Si palesò insomma un probante esempio di uso politico della storia e di attacco alla libertà della ricerca storica, che invece nella sua dimensione pubblica misura continuamente la sua legittimazione e la sua funzione sociale. Il documento riportava dati numerici sulle vittime che risultavano difformi da quelli su cui invece si assestano gli studi più accreditati e ciò a sostegno di una unilaterale e controversa tesi interpretativa, quale quella della “pulizia etnica”.

Organismi istituzionali rappresentativi dei poteri regionali si arrogavano la prerogativa di imporre una sorta di “verità di Stato”, accompagnata dalla minaccia del ricorso a una normativa anti-negazionista, introdotta dal Parlamento nel 2016 con ben altro scopo, vale a dire l’applicazione di sanzioni nei confronti di chi negasse la Shoah.
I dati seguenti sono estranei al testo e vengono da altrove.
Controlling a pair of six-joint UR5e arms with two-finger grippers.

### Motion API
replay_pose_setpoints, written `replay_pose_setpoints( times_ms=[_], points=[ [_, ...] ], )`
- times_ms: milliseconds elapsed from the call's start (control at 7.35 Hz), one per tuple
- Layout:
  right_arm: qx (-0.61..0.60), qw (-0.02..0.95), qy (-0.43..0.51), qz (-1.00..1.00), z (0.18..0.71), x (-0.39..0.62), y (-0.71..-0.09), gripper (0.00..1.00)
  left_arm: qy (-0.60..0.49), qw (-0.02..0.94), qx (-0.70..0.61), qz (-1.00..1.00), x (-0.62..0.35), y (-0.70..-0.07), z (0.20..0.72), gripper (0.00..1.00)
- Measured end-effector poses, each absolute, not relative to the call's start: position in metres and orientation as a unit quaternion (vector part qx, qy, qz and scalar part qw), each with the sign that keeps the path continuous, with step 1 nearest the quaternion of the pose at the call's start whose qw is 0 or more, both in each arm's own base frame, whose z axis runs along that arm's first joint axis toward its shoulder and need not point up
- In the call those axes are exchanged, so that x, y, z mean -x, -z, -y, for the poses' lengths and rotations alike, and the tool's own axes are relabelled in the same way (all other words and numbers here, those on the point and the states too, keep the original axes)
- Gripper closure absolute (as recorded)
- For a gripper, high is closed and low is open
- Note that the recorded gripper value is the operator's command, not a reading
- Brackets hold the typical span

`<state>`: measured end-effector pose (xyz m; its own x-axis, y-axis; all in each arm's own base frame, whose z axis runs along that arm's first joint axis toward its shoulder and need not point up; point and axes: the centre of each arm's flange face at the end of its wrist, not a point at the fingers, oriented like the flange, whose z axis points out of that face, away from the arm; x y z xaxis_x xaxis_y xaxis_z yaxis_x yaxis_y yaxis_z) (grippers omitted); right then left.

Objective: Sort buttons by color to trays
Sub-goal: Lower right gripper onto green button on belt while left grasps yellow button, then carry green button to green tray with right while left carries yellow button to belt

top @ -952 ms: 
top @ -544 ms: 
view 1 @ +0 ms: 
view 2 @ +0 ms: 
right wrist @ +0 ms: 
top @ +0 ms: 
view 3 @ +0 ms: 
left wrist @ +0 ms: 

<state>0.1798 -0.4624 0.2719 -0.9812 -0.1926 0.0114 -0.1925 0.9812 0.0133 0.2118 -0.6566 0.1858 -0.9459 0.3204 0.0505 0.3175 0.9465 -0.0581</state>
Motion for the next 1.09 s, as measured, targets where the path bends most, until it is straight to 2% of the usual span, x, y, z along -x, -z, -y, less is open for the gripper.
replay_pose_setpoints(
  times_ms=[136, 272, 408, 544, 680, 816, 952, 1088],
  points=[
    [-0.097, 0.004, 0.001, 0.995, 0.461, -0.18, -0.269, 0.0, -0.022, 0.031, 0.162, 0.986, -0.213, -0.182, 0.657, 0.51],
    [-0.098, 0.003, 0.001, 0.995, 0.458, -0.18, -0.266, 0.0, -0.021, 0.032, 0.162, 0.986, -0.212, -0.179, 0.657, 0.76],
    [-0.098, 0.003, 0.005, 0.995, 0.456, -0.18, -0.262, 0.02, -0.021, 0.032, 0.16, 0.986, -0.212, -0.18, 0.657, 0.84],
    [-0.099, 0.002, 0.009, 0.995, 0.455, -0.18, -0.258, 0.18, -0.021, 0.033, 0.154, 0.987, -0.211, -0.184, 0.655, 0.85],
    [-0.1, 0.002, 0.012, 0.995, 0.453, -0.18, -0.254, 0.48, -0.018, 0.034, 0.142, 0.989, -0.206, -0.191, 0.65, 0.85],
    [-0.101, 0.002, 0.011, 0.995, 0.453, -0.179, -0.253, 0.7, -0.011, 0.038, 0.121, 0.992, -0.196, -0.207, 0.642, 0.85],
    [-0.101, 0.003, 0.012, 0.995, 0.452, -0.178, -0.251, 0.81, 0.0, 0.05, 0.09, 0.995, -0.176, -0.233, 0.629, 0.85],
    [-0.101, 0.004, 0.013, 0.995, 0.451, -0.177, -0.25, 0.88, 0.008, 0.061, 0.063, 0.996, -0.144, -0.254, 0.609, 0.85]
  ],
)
Si configurava insomma una tendenza intesa a ritenere possibile – poiché legittimata da provvedimenti istituzionali – la manipolazione politica della storia.

Lungo questa direzione andava di recente il progetto promosso dalla regione Piemonte su “Identità oltre confine“, volto a ricordare l’esodo dei profughi istriani del confine orientale al termine della seconda guerra mondiale; un progetto incentrato sui temi del confine e della convivenza culturale e linguistica ma in realtà mosso da una chiave di lettura in senso nazionalistico, senza alcun richiamo alla spazialità trasversale dell’area e alla compresenza di Italiani, Sloveni e Croati.

martiri delle foibe
Martiri delle Foibe

Fu l’esempio di come, in presenza di uno Stato debole e di calendari civili “mobili” sottratti al vaglio dei valori costituzionali, una lettura del passato che muova da istanze territoriali e assuma altresì un’impronta nazionalistica fosse in grado di contravvenire la pedagogia civile perseguita dai Presidenti della Repubblica attraverso la declinazione di una memoria delle foibe e dell’esodo quale memoria europea riconciliata, nel riconoscimento reciproco dei torti e delle violenze di cui le parti (Italia, Slovenia, Croazia) storicamente si erano rese responsabili.